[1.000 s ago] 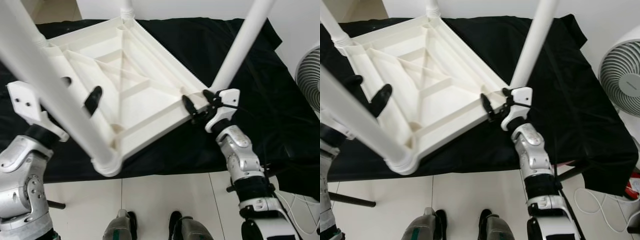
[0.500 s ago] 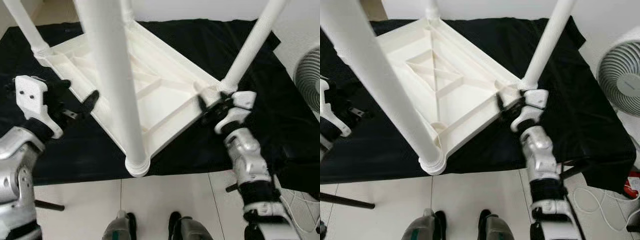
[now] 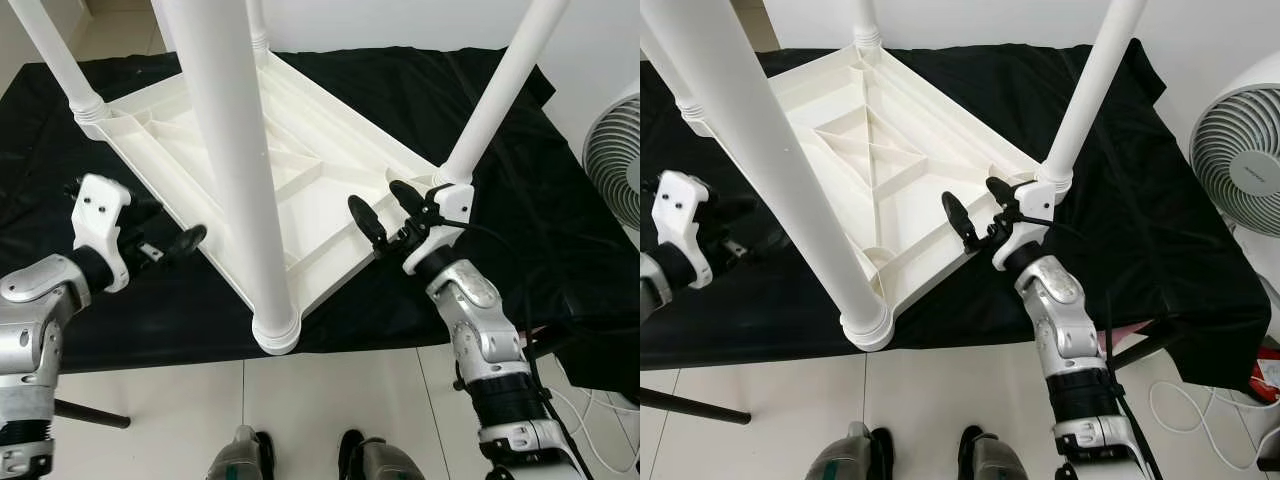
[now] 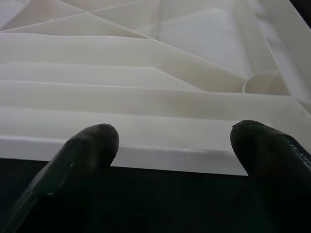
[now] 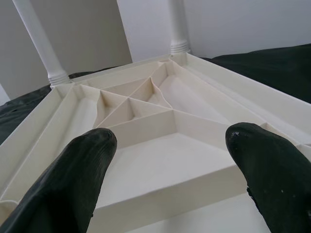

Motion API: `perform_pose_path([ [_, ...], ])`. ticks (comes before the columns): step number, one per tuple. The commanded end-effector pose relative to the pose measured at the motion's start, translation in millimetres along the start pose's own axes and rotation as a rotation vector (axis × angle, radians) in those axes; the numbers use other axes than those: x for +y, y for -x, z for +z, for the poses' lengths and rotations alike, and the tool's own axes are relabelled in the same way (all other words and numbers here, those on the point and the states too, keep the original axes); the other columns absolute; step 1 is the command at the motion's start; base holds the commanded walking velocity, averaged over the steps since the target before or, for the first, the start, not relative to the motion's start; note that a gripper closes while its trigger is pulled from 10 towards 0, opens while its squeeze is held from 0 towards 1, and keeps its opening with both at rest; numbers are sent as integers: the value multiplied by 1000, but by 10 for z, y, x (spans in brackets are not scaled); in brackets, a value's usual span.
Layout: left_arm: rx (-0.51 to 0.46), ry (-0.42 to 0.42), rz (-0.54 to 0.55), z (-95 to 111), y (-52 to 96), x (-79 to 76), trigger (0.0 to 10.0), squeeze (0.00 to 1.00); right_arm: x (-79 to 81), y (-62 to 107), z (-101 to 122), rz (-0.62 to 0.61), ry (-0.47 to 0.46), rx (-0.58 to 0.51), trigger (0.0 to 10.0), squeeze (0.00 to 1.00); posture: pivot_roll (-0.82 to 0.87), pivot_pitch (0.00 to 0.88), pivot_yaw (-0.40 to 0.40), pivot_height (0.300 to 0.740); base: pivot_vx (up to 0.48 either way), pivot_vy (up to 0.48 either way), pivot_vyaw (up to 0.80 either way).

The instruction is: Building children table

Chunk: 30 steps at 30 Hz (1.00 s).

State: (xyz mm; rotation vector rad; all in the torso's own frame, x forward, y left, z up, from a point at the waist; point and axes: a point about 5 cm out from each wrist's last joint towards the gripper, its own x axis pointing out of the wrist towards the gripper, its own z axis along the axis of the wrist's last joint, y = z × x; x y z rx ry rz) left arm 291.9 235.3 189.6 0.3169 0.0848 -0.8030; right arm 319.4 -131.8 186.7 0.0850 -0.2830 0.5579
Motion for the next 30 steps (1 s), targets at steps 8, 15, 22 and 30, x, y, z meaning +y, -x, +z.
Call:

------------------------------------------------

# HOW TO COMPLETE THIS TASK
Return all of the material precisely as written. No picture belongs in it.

# COMPLETED EXERCISE
[1.000 s ago] 
[0.500 s ago] 
[now] 
[now] 
[now] 

Motion API: `perform_pose_path([ [_, ...], ])`. ticks (comes before the columns): step number, one per tuple. The commanded end-effector pose relative to the pose measured at the motion's start, translation in millimetres along the start pose's own axes and rotation as a rotation vector (axis × angle, radians) in those axes; the numbers use other axes than those: x for +y, y for -x, z for +z, for the poses' lengths and rotations alike, and the tool's own axes are relabelled in the same way (all other words and numbers here, those on the point and the states too, keep the original axes); the other columns absolute; step 1 is the command at the motion's start; base holds the commanded walking velocity, averaged over the steps since the target before or, for the first, the start, not relative to the motion's start; note that a gripper closes while its trigger is pulled from 10 towards 0, opens while its squeeze is held from 0 towards 1, and keeps its opening with both at rest; numbers are sent as integers: the value multiplied by 1000, but by 10 for z, y, x (spans in brackets are not scaled); in brackets, a value's usual span.
Layout: left_arm: rx (-0.51 to 0.46), ry (-0.42 to 0.42), rz (-0.54 to 0.55), z (-95 to 111), y (-52 to 96), x (-79 to 76), trigger (0.0 to 10.0), squeeze (0.00 to 1.00); right_arm: x (-79 to 81), y (-62 to 107), z (-101 to 122), rz (-0.62 to 0.61), ry (-0.47 to 0.46), rx (-0.58 to 0.51), trigger (0.0 to 10.0), squeeze (0.00 to 1.00); posture: pivot_roll (-0.82 to 0.87), pivot_pitch (0.00 to 0.88), pivot_yaw (-0.40 to 0.40), pivot_height (0.300 to 0.740); base: pivot_vx (up to 0.48 either way), pivot_vy (up to 0.48 either way), pivot_vyaw (up to 0.80 either way).

The instruction is: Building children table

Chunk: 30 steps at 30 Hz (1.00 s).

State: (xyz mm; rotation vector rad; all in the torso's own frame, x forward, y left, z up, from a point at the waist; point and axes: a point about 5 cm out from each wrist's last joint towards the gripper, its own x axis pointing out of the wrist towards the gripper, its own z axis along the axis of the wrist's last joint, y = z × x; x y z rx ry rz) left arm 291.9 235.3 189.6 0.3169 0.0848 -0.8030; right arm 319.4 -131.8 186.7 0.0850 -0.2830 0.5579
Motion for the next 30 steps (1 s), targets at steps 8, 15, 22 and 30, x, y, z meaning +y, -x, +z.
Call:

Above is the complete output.